**REQUIRED ACTION**
Set down each line of the material that follows, exactly, with no pictures.

**MATERIAL PROVIDED**
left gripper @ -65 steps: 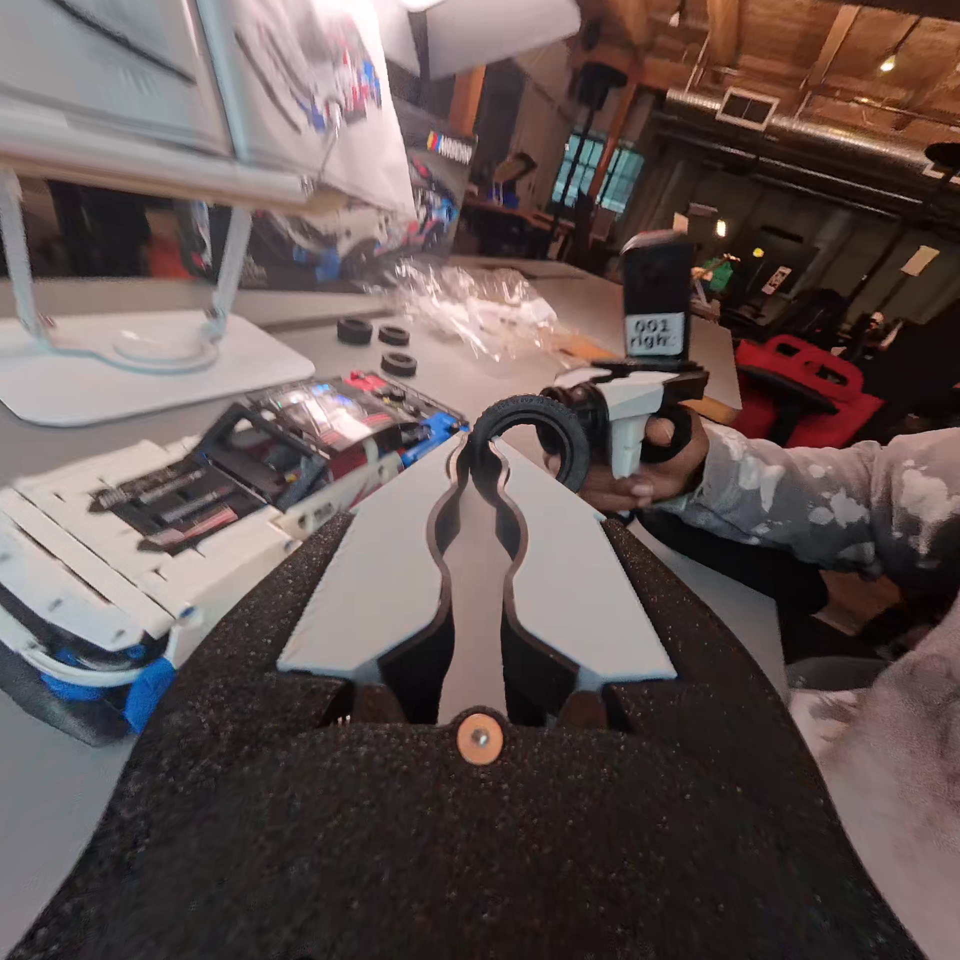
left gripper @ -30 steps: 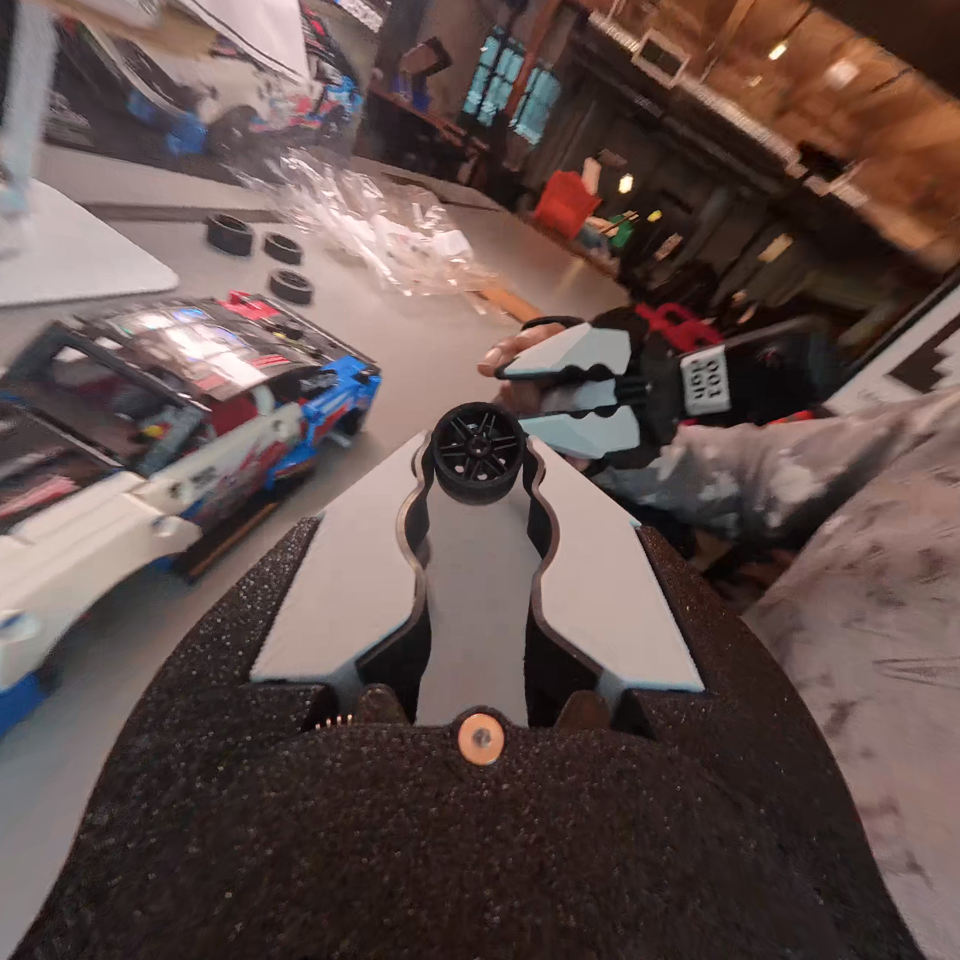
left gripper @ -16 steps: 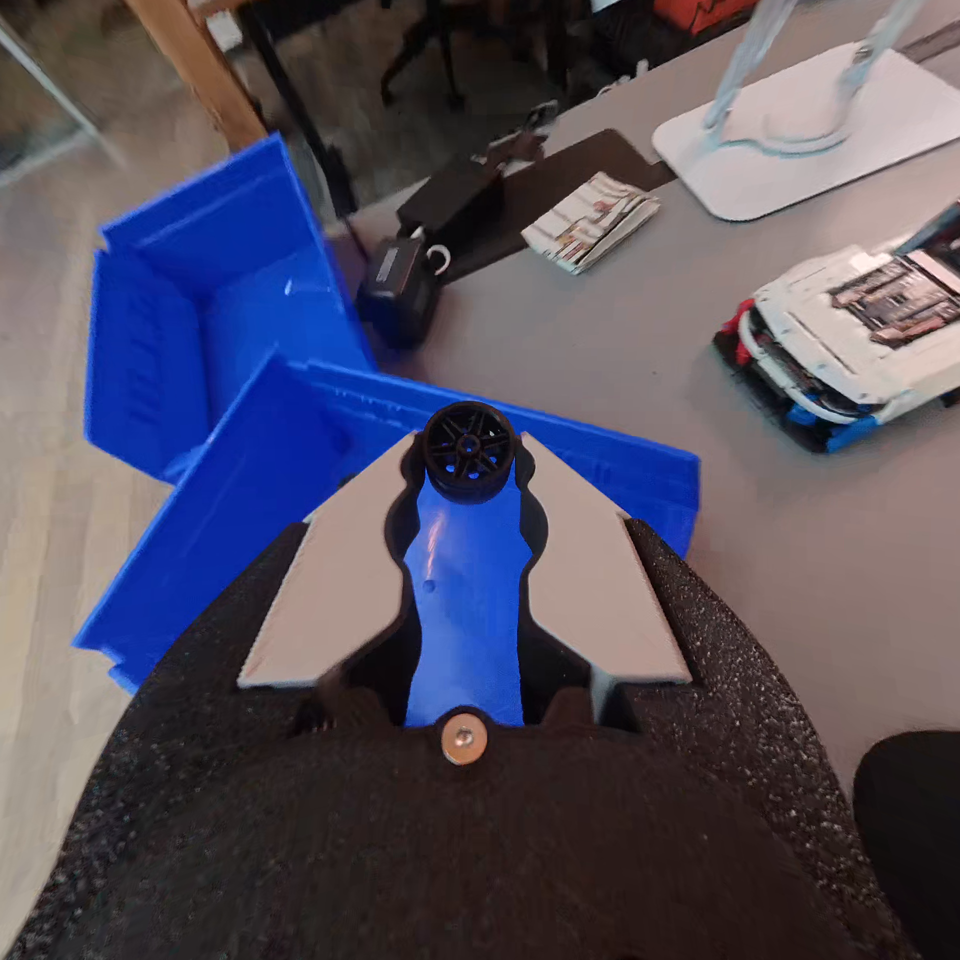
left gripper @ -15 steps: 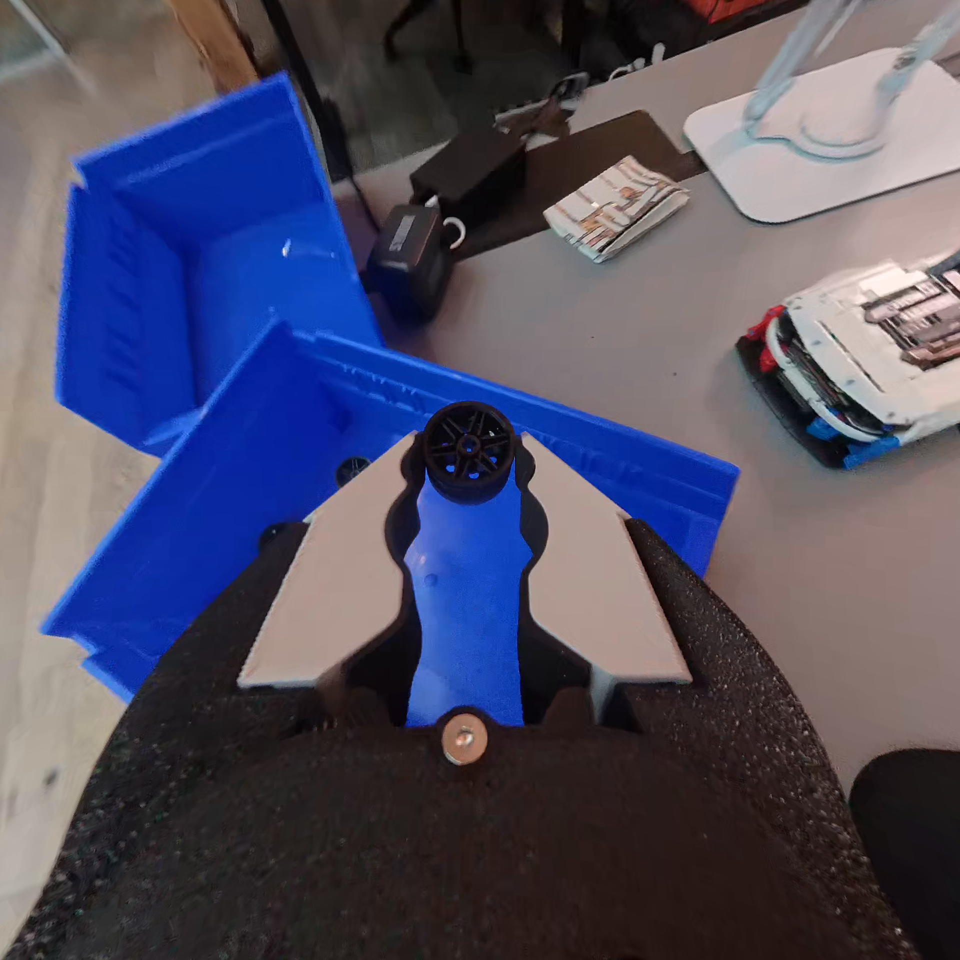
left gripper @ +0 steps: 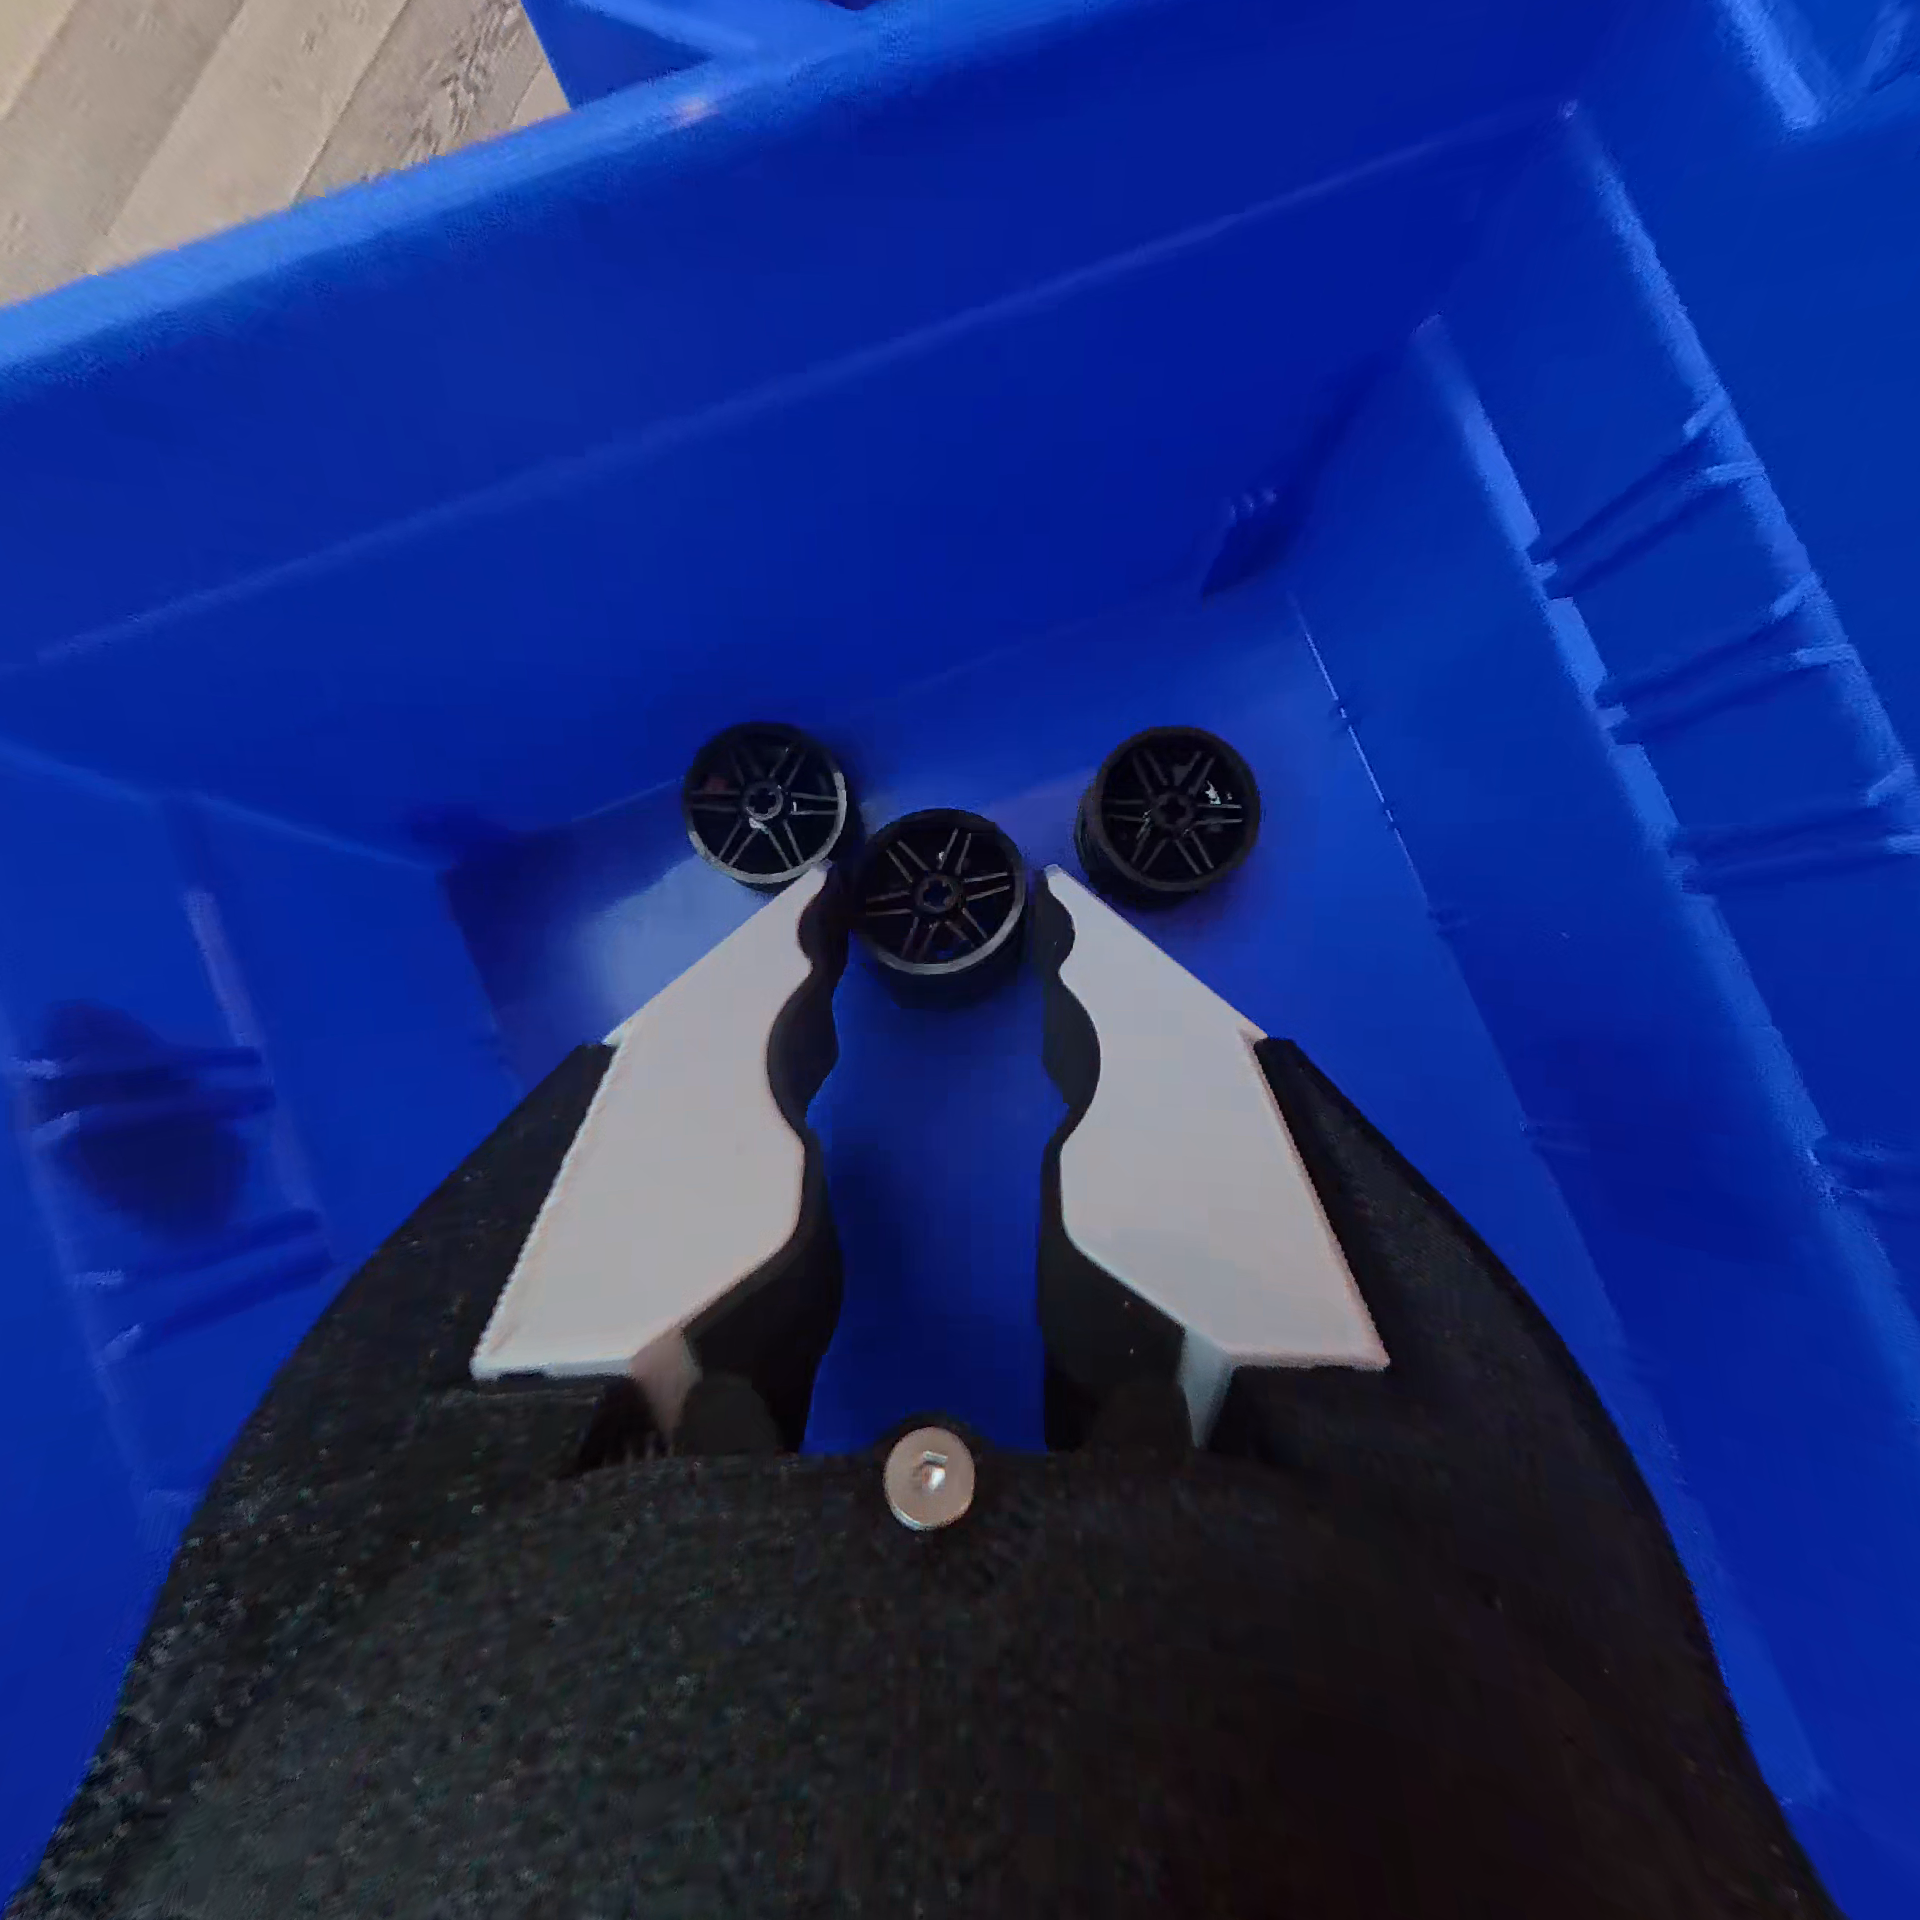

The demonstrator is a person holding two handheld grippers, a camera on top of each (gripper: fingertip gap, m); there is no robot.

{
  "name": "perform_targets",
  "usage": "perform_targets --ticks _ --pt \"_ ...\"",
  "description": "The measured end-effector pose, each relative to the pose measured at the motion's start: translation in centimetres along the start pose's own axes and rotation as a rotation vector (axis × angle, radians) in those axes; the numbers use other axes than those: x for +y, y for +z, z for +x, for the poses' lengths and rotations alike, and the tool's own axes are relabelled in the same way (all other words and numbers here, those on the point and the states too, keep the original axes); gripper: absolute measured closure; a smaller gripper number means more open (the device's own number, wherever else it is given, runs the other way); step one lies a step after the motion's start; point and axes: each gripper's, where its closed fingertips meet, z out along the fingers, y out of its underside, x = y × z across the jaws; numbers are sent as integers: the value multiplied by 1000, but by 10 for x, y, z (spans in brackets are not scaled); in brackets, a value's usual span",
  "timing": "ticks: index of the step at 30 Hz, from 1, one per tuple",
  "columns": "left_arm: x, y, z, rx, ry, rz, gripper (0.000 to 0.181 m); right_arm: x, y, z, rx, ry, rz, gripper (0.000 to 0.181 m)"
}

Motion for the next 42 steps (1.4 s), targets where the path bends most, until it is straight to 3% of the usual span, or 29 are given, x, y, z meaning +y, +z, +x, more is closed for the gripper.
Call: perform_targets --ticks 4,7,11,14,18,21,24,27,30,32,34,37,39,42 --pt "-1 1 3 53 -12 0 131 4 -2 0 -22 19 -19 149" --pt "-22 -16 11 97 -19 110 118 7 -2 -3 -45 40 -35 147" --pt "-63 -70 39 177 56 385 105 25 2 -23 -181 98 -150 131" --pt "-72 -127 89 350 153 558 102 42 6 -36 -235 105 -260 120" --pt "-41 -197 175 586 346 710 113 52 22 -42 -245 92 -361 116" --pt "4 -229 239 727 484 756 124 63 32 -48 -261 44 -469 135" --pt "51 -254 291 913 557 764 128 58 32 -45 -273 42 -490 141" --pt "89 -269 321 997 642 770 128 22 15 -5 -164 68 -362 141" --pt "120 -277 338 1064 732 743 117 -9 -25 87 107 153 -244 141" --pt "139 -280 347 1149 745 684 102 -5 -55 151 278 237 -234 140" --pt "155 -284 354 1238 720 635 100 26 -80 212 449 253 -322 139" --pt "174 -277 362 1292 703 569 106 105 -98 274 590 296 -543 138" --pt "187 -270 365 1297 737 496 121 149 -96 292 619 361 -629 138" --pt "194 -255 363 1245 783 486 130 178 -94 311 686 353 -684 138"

**THE COMPLETED TASK**
left gripper @ -65 steps: 
left gripper @ -30 steps: 
left gripper @ -16 steps: 
left gripper @ -15 steps: 
left gripper @ +0 steps: 

The demonstrator is a person holding two handheld grippers, a camera on top of each (gripper: fingertip gap, m); there is no robot.

{
  "name": "perform_targets",
  "usage": "perform_targets --ticks _ --pt \"_ ...\"",
  "description": "The measured end-effector pose, each relative to the pose measured at the motion's start: translation in centimetres along the start pose's own axes and rotation as a rotation vector (axis × angle, radians) in those axes; the numbers use other axes than those: x for +y, y for +z, z for +x, for the poses' lengths and rotations alike, and the tool's own axes are relabelled in the same way (all other words and numbers here, those on the point and the states too, keep the original axes); gripper: absolute measured closure; a smaller gripper number means more open (the device's own number, wherever else it is given, runs the other way); step one lies a step after the motion's start; point and axes: each gripper's, where its closed fingertips meet, z out along the fingers, y out of its underside, x = y × z across the jaws; numbers are sent as integers: the value multiplied by 1000, but by 10 for x, y, z (spans in brackets are not scaled); in brackets, a value's usual span",
  "timing": "ticks: index of the step at 30 Hz, from 1, one per tuple",
  "columns": "left_arm: x, y, z, rx, ry, rz, gripper (0.000 to 0.181 m); right_arm: x, y, z, rx, ry, rz, gripper (0.000 to 0.181 m)"
}

Motion for the next 42 steps (1.4 s), targets where the path bends most, until it is straight to 3% of the usual span, or 29 are given, x, y, z meaning +y, +z, +x, more is closed for the gripper.
Call: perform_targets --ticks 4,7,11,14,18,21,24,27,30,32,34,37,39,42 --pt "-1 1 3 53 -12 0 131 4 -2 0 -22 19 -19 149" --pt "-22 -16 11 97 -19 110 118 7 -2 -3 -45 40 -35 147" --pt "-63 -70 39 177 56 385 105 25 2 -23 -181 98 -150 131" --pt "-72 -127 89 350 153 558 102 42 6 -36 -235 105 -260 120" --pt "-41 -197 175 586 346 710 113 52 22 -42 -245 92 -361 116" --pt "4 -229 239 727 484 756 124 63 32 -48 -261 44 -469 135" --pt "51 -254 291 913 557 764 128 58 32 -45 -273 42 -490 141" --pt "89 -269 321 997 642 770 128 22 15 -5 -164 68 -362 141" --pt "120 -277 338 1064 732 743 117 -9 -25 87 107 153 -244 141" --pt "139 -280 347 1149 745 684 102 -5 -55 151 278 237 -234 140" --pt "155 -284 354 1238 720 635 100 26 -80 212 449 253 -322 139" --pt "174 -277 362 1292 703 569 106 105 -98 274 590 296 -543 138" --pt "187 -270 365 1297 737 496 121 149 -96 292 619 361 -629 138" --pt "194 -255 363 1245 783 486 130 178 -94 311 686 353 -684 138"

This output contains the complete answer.